• [PROMPT]: Please output exactly the part of the records below that opens with the line containing "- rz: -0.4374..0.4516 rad" and closes with the line containing "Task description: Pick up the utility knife", both lines included, and nothing else.

Dataset entries:
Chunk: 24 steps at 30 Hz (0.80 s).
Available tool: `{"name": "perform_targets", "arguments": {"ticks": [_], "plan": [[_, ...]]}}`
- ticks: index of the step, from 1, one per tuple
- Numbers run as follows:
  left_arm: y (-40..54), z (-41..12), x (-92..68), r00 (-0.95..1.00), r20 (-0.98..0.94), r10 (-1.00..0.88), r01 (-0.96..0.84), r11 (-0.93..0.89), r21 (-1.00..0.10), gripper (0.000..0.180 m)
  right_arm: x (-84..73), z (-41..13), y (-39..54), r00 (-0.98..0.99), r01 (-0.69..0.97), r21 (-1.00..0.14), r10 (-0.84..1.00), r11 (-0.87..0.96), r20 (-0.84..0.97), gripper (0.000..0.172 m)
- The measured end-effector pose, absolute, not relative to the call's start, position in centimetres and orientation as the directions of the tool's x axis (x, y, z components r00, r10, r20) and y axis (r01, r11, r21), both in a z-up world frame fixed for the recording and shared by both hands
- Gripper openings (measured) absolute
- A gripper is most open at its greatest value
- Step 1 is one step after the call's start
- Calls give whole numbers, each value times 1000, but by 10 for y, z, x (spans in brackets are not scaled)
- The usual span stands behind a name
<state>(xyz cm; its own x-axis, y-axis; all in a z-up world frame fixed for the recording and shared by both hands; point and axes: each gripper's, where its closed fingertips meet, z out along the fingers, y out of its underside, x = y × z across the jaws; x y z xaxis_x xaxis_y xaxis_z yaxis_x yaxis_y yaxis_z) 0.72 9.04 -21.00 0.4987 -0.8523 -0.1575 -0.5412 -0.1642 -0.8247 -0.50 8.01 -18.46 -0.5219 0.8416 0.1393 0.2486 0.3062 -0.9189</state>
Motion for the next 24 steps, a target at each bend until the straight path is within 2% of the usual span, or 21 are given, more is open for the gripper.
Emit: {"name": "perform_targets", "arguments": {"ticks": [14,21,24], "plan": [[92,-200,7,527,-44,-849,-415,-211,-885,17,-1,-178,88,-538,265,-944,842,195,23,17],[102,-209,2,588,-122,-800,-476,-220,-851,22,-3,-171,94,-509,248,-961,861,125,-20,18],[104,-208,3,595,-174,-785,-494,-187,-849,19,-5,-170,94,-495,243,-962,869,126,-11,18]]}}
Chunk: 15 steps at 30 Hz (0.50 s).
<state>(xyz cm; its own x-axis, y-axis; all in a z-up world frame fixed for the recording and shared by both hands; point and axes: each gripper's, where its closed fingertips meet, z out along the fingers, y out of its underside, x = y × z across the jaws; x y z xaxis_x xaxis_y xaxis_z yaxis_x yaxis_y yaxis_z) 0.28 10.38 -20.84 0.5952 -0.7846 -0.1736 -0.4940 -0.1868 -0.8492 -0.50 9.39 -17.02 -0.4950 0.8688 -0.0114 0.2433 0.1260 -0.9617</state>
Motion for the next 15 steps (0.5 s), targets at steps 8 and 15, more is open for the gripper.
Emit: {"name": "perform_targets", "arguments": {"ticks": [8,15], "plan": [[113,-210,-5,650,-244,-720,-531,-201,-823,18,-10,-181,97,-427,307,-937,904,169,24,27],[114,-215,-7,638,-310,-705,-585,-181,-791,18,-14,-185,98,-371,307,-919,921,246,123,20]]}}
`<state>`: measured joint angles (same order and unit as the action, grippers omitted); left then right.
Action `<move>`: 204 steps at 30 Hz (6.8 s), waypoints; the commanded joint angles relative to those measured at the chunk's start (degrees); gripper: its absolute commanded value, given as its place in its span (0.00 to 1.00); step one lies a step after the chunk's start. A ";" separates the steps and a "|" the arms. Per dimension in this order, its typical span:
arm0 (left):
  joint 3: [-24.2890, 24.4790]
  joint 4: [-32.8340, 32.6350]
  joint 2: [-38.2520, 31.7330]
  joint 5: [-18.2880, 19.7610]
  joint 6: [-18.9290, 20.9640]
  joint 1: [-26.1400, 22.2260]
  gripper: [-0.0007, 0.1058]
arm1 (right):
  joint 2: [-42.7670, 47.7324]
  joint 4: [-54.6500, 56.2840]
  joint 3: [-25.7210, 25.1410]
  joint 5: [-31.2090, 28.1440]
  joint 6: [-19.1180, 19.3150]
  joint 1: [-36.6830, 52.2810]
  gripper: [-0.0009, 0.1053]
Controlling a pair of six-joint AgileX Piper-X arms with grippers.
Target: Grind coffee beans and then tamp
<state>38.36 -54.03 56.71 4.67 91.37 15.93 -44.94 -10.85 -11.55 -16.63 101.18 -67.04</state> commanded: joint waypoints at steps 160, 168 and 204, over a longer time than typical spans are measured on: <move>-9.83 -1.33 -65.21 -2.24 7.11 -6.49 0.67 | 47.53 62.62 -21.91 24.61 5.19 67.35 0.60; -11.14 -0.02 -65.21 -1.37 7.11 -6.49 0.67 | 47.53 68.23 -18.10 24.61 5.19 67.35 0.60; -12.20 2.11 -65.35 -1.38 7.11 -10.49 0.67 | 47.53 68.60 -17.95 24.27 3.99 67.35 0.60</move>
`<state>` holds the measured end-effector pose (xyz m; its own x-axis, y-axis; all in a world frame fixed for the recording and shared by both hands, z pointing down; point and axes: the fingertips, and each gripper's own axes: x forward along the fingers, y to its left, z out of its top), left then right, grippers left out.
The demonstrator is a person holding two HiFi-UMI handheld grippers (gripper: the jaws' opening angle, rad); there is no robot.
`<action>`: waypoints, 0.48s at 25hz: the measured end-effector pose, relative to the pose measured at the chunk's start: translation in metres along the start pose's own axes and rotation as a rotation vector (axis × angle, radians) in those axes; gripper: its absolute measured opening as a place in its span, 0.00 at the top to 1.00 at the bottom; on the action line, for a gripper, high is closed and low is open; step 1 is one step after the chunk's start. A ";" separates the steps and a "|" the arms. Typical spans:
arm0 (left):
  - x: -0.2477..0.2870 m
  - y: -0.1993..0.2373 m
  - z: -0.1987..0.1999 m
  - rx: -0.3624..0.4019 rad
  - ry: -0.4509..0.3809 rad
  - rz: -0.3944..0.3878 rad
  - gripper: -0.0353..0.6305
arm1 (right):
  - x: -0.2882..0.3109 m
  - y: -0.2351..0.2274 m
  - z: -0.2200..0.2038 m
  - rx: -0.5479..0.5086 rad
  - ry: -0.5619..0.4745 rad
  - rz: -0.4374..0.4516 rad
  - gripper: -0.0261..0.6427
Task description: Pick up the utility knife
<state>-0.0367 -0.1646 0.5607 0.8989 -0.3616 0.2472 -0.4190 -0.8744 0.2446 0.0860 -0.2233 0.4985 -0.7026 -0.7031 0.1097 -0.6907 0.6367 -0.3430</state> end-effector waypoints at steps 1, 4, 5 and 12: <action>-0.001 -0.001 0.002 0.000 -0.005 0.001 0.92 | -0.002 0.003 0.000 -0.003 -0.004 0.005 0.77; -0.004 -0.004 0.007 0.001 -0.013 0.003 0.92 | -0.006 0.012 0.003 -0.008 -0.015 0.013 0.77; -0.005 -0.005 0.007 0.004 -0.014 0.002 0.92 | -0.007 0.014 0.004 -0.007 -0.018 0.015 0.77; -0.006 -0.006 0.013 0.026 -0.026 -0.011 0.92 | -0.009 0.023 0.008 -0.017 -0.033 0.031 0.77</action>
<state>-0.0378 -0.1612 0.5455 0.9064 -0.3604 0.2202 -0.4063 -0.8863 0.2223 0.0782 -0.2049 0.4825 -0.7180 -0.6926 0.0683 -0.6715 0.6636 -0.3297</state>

• [EXPECTED ANSWER]:
  - rz: -0.4374..0.4516 rad
  - gripper: -0.0261..0.6427
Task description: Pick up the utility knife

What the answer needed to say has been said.